Our decision in Kennedy arose from the inquest conducted into the death of Mary Jo Kopechne in 1969, when an automobile in which she was riding that was driven by Senator Edward M. Kennedy went off a bridge on Chappaquiddick Island. Kennedy, supra at 368. The District Court judge who conducted the inquest decided to exclude Kennedy and his attorney from the inquest, but to permit the attendance of “legitimate and accredited members of the press, television, radio and other news media.” Id. at 369. At that time, the statute governing inquests was silent as to who may attend the proceedings and who, if anyone, may have access to the inquest report and transcript after it is filed. See G. L. (Ter. Ed.) c. 38, § 12, repealed by St. 1992, c. 368, § 2. To fill this void and resolve the various questions raised on appeal regarding the inquest procedure, the court declared six “general principles” regarding the conduct of inquests and the dissemination of inquest reports and transcripts “to protect the integrity, the investigatory character, and the effectiveness of inquests.” Kennedy, supra at 377. The last three of these general principles were:
“(4) Upon the completion of the inquest, the inquest documents shall remain impounded and the inquest judge shall transmit his report and a transcript of the evidence received by him to the appropriate clerk of the Superior Court. (5) While these papers remain impounded, access to the report and transcript shall be afforded only to the Attorney General, the appropriate District Attorney, and to counsel for any person who has been stated in the report as having actual or possible responsibility for the decedent’s death, except that any witness at the inquest shall be permitted, through counsel or directly, to check the accuracy of *117the transcript of his own testimony and to file with the inquest judge and the appropriate clerk of the Superior Court any suggested corrections. (6) (a) If the District Attorney shall file with the appropriate clerk of the Superior Court a written certificate that no prosecution is proposed, or (b) if it shall appear that an indictment has been sought and not returned, or (c) if trial of the persons named in the report as responsible for the decedent’s death shall have been completed, or (d) if a judge of the Superior Court shall determine that no criminal trial is likely, then upon order of the Superior Court, the report and transcript shall be opened forthwith to public examination.”

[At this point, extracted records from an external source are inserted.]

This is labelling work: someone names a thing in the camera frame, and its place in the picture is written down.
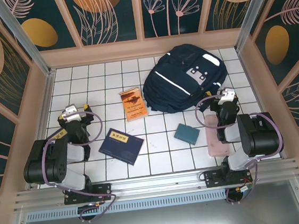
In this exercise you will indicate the teal small case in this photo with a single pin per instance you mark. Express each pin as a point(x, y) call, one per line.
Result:
point(186, 134)

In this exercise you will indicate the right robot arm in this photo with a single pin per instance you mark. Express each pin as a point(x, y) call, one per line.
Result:
point(259, 138)

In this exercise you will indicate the navy notebook with yellow label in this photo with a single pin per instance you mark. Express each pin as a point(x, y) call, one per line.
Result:
point(121, 147)

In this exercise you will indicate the aluminium side frame rail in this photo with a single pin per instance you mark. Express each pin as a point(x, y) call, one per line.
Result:
point(42, 126)
point(252, 85)

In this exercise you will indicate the navy blue backpack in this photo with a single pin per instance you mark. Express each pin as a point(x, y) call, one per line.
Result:
point(173, 88)

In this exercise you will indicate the aluminium mounting rail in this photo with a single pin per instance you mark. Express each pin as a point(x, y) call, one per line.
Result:
point(157, 182)

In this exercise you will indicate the aluminium corner post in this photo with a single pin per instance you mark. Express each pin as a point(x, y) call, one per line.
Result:
point(17, 33)
point(253, 7)

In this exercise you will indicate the orange paperback book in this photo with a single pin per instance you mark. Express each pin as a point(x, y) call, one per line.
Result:
point(134, 105)

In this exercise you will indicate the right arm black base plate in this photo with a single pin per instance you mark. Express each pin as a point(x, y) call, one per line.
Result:
point(212, 179)

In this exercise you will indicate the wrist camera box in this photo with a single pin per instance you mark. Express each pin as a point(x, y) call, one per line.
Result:
point(70, 113)
point(226, 96)

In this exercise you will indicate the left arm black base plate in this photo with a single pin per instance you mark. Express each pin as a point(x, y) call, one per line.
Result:
point(104, 189)

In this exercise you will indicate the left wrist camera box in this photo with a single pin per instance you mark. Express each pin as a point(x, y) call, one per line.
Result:
point(70, 113)

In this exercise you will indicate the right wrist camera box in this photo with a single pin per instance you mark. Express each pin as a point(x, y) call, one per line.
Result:
point(226, 96)

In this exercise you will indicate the pink pencil case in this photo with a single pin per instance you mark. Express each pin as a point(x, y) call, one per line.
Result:
point(214, 148)

Kennedy, supra at 377-378. Under these principles, while the inquest report and transcript are impounded until any criminal case arising from the inquest is resolved by a nolle prosequi, no bill, dismissal, or trial, “all facts concerning the inquiry must eventually be published, and at the earliest possible time consistent with fairness to all parties.” Id. at 378-379.
In 1992, however, the Legislature enacted a new statute governing inquest procedures. General Laws c. 38, § 10, requires the inquest judge to file the inquest report and the transcript of proceedings in the Superior Court, and declares that “[sjaid transcript shall be impounded until the district attorney files a certificate with the superior court indicating that he will not present the case to a grand jury, or files notice with the superior court that the grand jury has returned a true bill or a no bill after presentment by the district attorney.”
In interpreting a statute, we presume that when the Legislature enacts a law it is aware of the statutory and common law that governed the matter in which it legislates. See Commonwealth v. Colturi, 448 Mass. 809, 812 (2007); Commonwealth v. Callahan, 440 Mass. 436, 441 (2003).4 We also construe a statute “as written, in keeping with its plain meaning, so as to give effect *118to each word.” Stop & Shop Supermarket Co. v. Urstadt Biddle Props., Inc., 433 Mass 285, 289 (2001).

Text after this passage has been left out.